Considerable research has been devoted to unmasking circadian rhythms. The 2017 Nobel Prize in Physiology or Medicine went to Jeffrey C. Hall, Michael Rosbash, and Michael W. Young for unveiling the molecular mechanisms that control circadian rhythms. In particular, the relationship between light and its physiological effects has been investigated since the discovery of a novel, third type of photoreceptor in the human retina in the early 2000s. Rods and cones regulate visual effects, while the third type, photosensitive retinal ganglion cells, regulate a large variety of biological and behavioral processes including melatonin and cortisol secretion, alertness, and functional magnetic resonance imaging (fMRI).
Initial studies on light sources have shown that blue monochromatic, fully saturated lights are effective for stimulating physiological responses, but the relative effectiveness of commercially available white light sources is less well understood. Moreover, the research was more focused on the negative effects of blue light; for instance, when people are exposed to blue light at night, they have trouble achieving deep sleep because the light restrains melatonin secretion.

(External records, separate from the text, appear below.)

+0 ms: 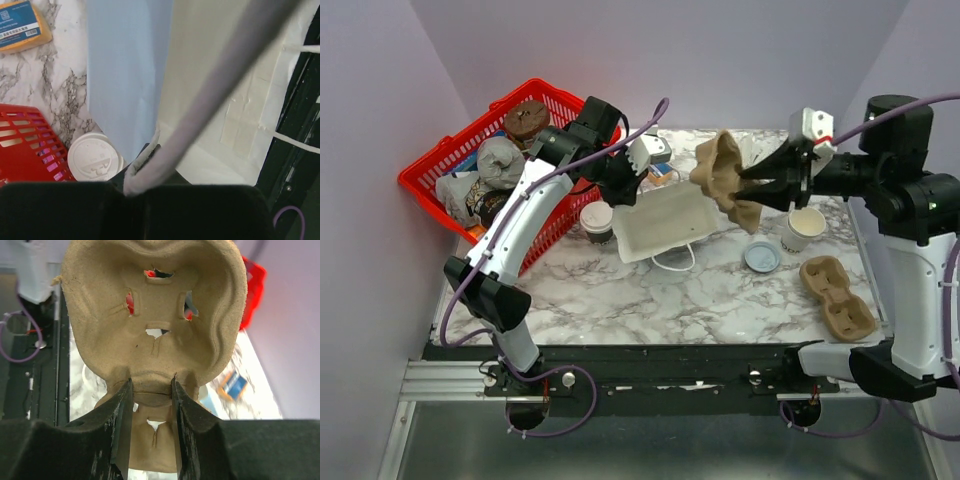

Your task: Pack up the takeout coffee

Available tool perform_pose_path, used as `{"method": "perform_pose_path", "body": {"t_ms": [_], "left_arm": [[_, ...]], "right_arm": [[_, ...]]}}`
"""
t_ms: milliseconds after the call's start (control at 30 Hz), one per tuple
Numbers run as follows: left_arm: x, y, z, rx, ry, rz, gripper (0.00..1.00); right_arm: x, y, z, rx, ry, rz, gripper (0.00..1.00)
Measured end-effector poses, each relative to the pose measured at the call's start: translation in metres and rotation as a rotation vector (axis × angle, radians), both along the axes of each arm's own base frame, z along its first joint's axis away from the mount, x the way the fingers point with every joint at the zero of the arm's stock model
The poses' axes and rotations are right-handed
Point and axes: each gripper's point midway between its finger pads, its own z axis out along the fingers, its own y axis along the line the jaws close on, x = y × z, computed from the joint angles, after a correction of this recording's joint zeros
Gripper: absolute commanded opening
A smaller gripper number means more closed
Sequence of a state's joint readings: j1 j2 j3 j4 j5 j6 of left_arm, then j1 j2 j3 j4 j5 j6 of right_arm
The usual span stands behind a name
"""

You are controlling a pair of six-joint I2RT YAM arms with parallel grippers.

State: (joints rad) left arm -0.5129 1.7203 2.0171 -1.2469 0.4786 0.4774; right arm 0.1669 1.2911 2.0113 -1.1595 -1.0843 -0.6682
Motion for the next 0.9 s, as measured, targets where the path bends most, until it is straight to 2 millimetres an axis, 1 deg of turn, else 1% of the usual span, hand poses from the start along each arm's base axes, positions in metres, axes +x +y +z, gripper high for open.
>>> {"method": "perform_pose_path", "body": {"t_ms": [33, 133, 233, 333, 467, 633, 733, 900], "left_arm": [[-0.002, 0.000, -0.001, 0.002, 0.010, 0.002, 0.00], [-0.005, 0.000, -0.003, 0.004, 0.027, 0.007, 0.00], [-0.007, 0.001, -0.005, 0.006, 0.037, 0.012, 0.00], [-0.012, 0.002, -0.006, 0.004, 0.047, 0.017, 0.00], [-0.019, 0.003, -0.007, 0.003, 0.053, 0.015, 0.00], [-0.022, 0.002, -0.008, -0.001, 0.047, 0.009, 0.00], [-0.022, 0.002, -0.008, -0.005, 0.041, 0.008, 0.00], [-0.025, 0.003, -0.008, -0.008, 0.039, 0.007, 0.00]], "right_arm": [[-0.009, 0.013, 0.001, -0.004, -0.020, 0.056, 0.01], [-0.028, 0.036, -0.002, -0.029, -0.077, 0.171, 0.01], [-0.040, 0.051, -0.018, -0.076, -0.133, 0.254, 0.01], [-0.043, 0.064, -0.036, -0.127, -0.181, 0.313, 0.01], [-0.042, 0.084, -0.057, -0.178, -0.218, 0.378, 0.00], [-0.031, 0.107, -0.072, -0.211, -0.266, 0.422, 0.01], [-0.024, 0.114, -0.083, -0.239, -0.297, 0.440, 0.00], [-0.014, 0.117, -0.101, -0.289, -0.354, 0.459, 0.01]]}}
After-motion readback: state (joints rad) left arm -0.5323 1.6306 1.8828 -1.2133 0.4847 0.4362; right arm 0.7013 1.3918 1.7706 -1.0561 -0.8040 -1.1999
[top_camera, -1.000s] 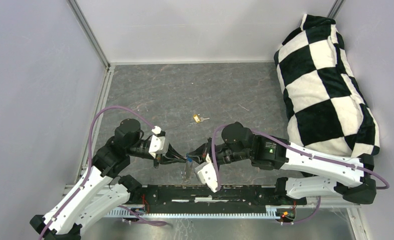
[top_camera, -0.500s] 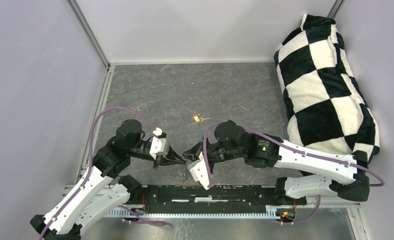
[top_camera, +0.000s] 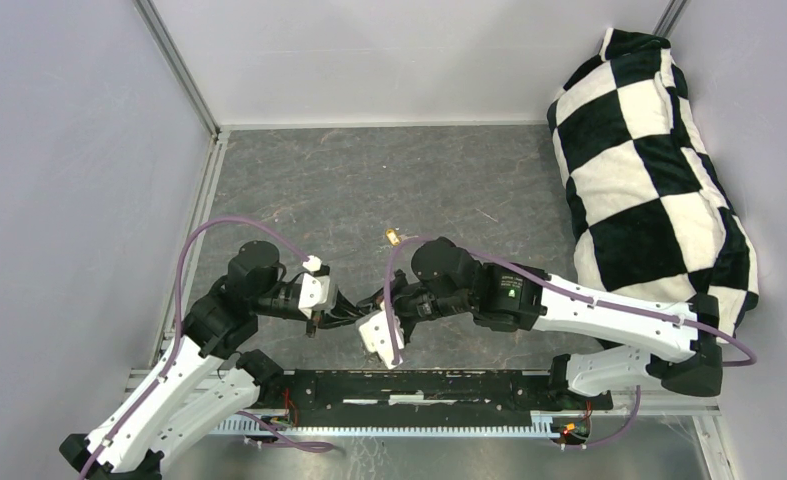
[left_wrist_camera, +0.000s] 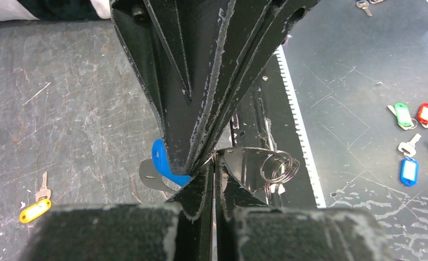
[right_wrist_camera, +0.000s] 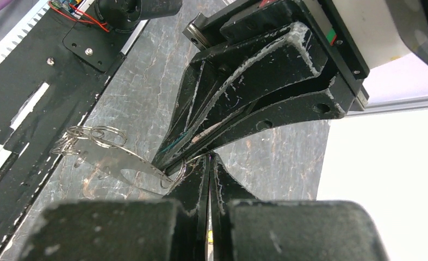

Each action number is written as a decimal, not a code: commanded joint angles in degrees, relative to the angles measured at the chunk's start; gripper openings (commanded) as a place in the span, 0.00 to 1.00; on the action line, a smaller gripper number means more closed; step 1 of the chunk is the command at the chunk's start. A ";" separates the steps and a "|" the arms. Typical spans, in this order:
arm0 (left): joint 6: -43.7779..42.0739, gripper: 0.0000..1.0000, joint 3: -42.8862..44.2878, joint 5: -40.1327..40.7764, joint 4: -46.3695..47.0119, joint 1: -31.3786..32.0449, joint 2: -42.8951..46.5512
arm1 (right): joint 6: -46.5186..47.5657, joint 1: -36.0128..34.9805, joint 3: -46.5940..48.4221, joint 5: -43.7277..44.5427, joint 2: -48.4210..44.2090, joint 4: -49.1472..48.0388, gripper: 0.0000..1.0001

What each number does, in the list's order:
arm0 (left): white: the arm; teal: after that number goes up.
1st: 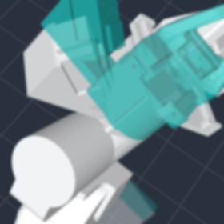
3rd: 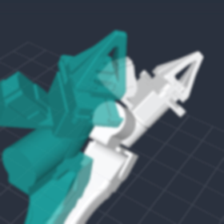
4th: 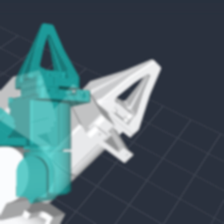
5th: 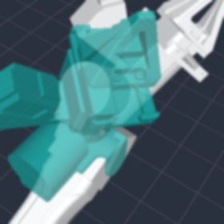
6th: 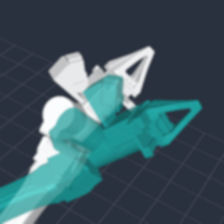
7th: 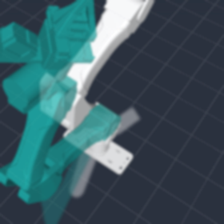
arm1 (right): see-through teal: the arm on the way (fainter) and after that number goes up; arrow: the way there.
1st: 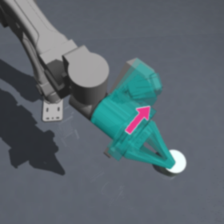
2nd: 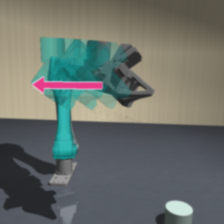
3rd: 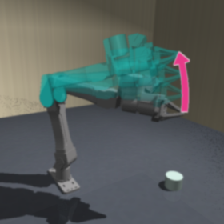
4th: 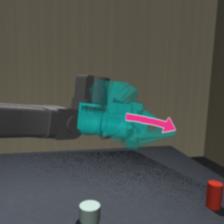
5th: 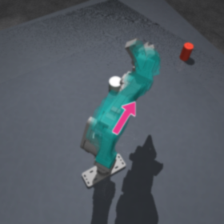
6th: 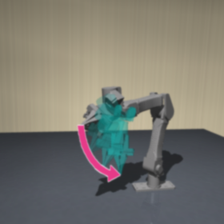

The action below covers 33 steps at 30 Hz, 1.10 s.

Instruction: Put the keys on the keyring

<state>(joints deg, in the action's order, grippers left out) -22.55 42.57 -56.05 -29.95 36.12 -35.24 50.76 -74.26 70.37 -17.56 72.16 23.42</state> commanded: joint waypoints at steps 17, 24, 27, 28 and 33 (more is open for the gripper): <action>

However, Professor Hyeon-Jeong Suk and Professor Kyungah Choi from the Department of Industrial Design and their team argue that the effects of blue-enriched morning light on physiological responses are time dependent, and that it has positive effects on melatonin levels and the subjective perception of alertness, mood, and visual comfort compared with warm white light.
The team conducted an experiment with 15 university students. They investigated whether an hour of morning light exposure with different chromaticity would affect their physiological and subjective responses differently. The decline of melatonin levels was significantly greater after the exposure to blue-enriched white light in comparison with warm white light.
Professor Suk said, "Light takes a huge part of our lives since we spend most of our time indoors. Light is one of the most powerful tools to affect changes in how we perceive and experience the environment around us."
Professor Choi added, "When we investigate all of the psychological and physiological effects of light, we see there is much more to light than just efficient quantities. I believe that human-centric lighting strategies could be applied to a variety of environments, including residential areas, learning environments, and working spaces to improve our everyday lives."
This research was collaborated with Professor Hyun Jung Chung from the Graduate School of Nanoscience and Technology.